John Howard’s Farewell Party
by Rod Quantock
Trades Hall, until Nov 10, 2007
Reviewer: Kate Herbert on Nov 6, 2007
Rod Quantock is getting in early before the federal election results with his new political comedy show, John Howard’s Farewell Party.
The show is a roast, perhaps even a vivisection, of our possibly outgoing Prime Minister. Quantock might be hoping for a change of government but he regrets the loss of the ceaseless comic potential of the man who power walks like a wombat on two legs.
Quantock greets us individually at the door and invites us to sign a giant farewell card for John Howard. Everybody writes cheerful, cynical messages.

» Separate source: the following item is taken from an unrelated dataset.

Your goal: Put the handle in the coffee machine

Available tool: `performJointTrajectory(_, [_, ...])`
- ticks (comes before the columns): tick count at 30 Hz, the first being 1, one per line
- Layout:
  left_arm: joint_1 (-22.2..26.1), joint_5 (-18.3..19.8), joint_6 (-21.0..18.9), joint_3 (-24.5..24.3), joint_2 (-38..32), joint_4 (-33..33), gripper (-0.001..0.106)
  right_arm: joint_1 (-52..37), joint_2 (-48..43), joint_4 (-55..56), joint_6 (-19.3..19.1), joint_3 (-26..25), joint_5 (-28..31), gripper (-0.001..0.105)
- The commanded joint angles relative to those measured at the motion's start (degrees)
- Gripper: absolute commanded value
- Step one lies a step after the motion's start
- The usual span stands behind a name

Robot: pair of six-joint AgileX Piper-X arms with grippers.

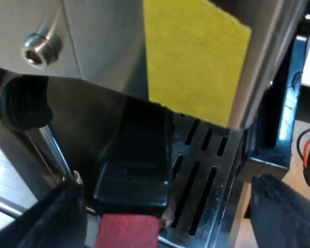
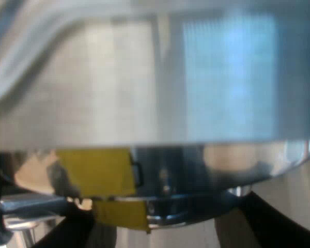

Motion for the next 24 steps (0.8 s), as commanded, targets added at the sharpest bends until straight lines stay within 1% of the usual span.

With supreme irony, the party takes place in the Trades Hall, the bastion of the Victoria union movement. The genuinely ugly Old Council Chambers has a shabby, embarrassed retirement party look to it with tinselly farewell banners, strings of cheap party lights and a wall of sensationalist front page headlines arrayed behind Quantock on the stage.
Quantock rambles around hilariously inside his own mind, quipping that perhaps he should have a plan, (all too predictable for him), jotting down reminders for later, scribbling lists of Howard’s sins on a white board and venting his rage at Howard’s government.

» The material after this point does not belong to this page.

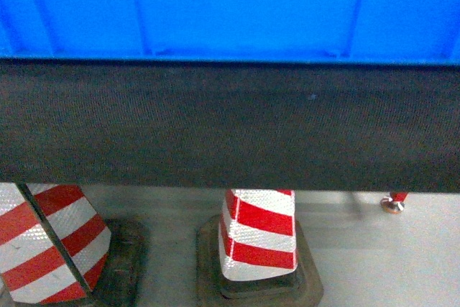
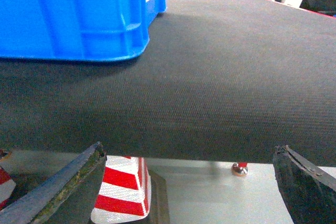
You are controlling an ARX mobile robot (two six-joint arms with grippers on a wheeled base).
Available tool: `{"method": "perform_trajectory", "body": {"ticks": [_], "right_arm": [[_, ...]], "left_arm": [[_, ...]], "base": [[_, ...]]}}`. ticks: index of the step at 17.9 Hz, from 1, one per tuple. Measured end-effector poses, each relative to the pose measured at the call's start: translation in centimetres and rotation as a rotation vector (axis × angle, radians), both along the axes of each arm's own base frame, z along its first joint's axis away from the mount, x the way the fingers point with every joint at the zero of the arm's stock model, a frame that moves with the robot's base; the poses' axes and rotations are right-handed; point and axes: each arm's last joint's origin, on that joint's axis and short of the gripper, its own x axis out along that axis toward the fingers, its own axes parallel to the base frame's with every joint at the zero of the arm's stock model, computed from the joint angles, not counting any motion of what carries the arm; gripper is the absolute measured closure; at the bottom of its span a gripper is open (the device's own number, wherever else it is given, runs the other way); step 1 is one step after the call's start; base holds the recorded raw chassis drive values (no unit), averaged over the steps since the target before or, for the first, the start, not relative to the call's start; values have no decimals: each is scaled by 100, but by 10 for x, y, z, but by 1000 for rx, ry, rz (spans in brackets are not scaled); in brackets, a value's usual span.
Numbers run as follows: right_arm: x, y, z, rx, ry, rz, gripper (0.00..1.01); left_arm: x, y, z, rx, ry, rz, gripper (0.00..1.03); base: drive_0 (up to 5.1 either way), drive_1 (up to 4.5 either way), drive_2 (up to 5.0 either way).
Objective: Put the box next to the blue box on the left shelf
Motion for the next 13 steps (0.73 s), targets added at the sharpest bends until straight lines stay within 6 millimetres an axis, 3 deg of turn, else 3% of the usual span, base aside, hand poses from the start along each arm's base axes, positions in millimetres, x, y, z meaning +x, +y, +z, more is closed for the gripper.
{"method": "perform_trajectory", "body": {"ticks": [13], "right_arm": [[0, 0, 0, -2, -3, 1, 3]], "left_arm": [[0, 0, 0, -1, -3, 1, 5]], "base": [[0, 0, 0]]}}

Even if you are a Howard supporter, his material is very funny. Political satire plays no favourites. Kevin Rudd gets a serve (“No world leader has ever been called Kevin”), Kim Beasley is dismissed (“Only North Koreans would vote for a man called Kim”) and Mark Latham – well, we all remember his special breed of political madness. But Quantock vents most of his spleen on the little man himself. He conjures all sorts of fates for him including beating him with Alexander Downer.

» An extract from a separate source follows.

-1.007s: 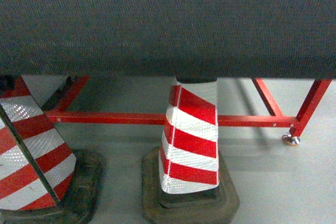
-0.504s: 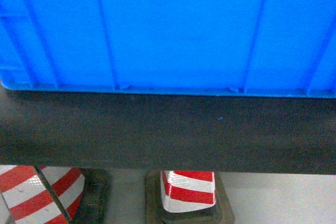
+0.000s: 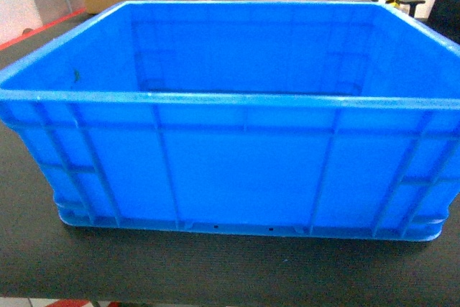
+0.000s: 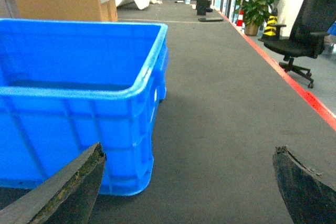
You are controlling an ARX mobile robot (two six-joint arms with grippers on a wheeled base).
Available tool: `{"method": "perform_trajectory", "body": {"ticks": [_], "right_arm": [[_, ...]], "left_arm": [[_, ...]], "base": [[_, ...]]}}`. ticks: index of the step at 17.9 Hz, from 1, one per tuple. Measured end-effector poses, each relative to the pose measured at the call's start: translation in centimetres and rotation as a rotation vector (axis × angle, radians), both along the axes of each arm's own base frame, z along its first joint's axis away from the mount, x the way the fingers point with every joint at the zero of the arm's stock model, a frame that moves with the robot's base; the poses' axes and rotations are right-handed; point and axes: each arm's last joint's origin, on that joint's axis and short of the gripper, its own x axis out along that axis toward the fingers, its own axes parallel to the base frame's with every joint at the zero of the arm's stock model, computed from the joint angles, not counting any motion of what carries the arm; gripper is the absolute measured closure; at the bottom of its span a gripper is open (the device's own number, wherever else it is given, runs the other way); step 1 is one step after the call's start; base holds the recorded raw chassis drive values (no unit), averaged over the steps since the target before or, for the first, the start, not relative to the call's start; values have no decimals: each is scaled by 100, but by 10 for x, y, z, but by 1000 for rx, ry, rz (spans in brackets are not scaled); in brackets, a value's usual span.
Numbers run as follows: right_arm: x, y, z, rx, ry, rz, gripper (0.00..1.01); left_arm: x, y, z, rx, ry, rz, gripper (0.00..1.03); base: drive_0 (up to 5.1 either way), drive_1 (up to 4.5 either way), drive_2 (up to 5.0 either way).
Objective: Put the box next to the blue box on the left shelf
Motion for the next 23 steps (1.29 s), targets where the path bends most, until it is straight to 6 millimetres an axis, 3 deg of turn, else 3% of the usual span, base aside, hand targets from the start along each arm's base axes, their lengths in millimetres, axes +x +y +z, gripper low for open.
{"method": "perform_trajectory", "body": {"ticks": [23], "right_arm": [[0, 0, 0, 0, 3, 0, 3]], "left_arm": [[0, 0, 0, 1, 2, 0, 5]], "base": [[0, 0, 0]]}}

Quantock creates ridiculous and funny arguments from unrelated topics. He convinces us that Big Brother really is watching and that the information age will eventually control our lives right down to our fridges and toilets. He questions the notions of free market and democracy and reminds us about the government’s absurd cardboard fridge magnet about terrorism.
The topics of satirical observation are far ranging but some of the greatest jokes come from actual letter to the editor from the Adelaide Advertiser. There’s nothing like a genuinely confused argument from a bigot for a laugh.
So if you are hoping for an election defeat but presume the polls are just wrong again, celebrate early with Rod – and commiserate later.